- Przygoda?- nadstawiłam uszu czy się nie przesłyszałam. - Kocham przygody - uśmiechnęłam się merdając ogonem.
- To jak zaczniemy przygodę?- spytał.
- Znajdźmy cyklopa i... Pokonajmy go...? - Wyjąkałam.
- Dobra, a jak zamierzasz go A. Odnaleźć i B. Pokonać?
- Współpraca kochany - poklepałam go po łebku.
- No to choć, w drogę!
Kiwnęłam głową na znak zgody po czym Toshiro zaczął rozgarniać gałęzie.

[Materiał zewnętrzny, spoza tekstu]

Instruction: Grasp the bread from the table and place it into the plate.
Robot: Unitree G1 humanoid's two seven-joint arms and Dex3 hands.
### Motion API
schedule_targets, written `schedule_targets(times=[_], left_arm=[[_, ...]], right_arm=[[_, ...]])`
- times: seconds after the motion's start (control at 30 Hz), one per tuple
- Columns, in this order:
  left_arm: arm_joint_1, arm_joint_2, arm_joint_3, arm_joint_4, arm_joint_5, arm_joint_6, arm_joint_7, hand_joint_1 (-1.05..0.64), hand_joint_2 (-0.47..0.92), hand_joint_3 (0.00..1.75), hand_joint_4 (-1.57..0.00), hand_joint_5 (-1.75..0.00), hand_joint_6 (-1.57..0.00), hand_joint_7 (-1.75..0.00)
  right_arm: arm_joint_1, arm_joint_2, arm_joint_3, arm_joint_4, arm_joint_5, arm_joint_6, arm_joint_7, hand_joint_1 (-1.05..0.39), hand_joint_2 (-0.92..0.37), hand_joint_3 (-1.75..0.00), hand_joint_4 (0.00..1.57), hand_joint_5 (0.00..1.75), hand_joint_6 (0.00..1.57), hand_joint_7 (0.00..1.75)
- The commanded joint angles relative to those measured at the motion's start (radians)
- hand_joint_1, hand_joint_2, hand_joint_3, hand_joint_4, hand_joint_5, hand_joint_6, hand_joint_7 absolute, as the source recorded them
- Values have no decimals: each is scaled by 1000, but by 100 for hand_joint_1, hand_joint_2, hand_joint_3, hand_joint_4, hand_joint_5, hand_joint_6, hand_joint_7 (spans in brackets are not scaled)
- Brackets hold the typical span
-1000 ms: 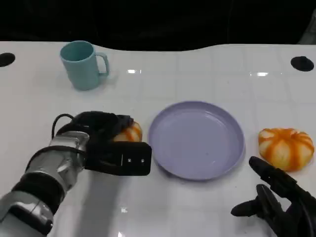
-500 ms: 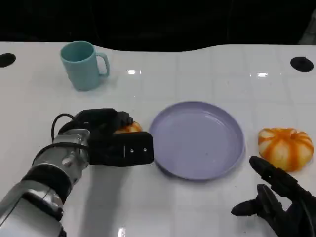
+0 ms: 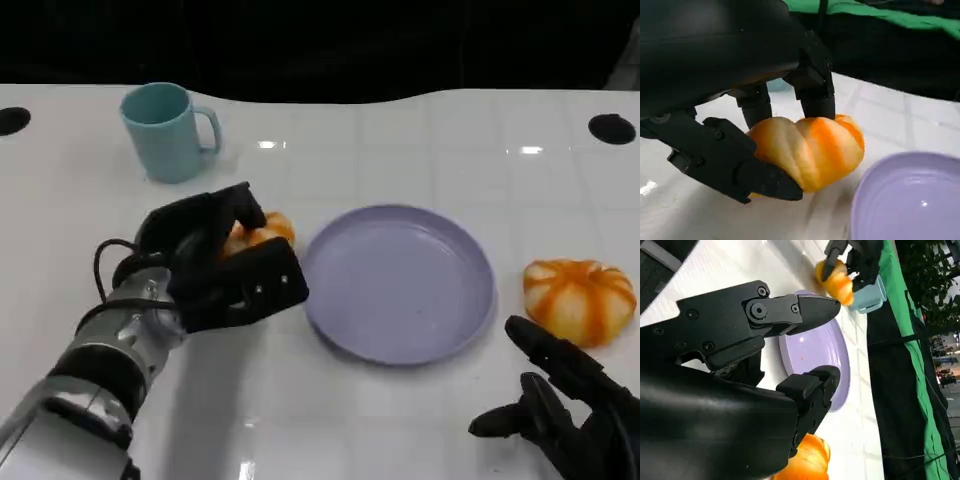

Szłam zaraz za nim. Niektóre gałęzie miały kolce i nas kuły. W każdym
bądź razie pewnie się martwią. Ustałam w miejscu rozmyślając. Dopiero
chwilę potem mój towarzysz się zorientował, że stoję w miejscu. Podszedł
i machając łapą mówił:
- Halo! Śpiąca królewno! Obudź się.
- E... Co? To co idziemy? - Zamotałam się.
Kiwnął łbem i ruszył. Poszłam za nim. Doszliśmy do dwóch tuneli które
wcześniej minęliśmy. Z jednego wydobywał się ryk. Zzapewne naszego
cyklopa. Niepewnie weszliśmy do środka.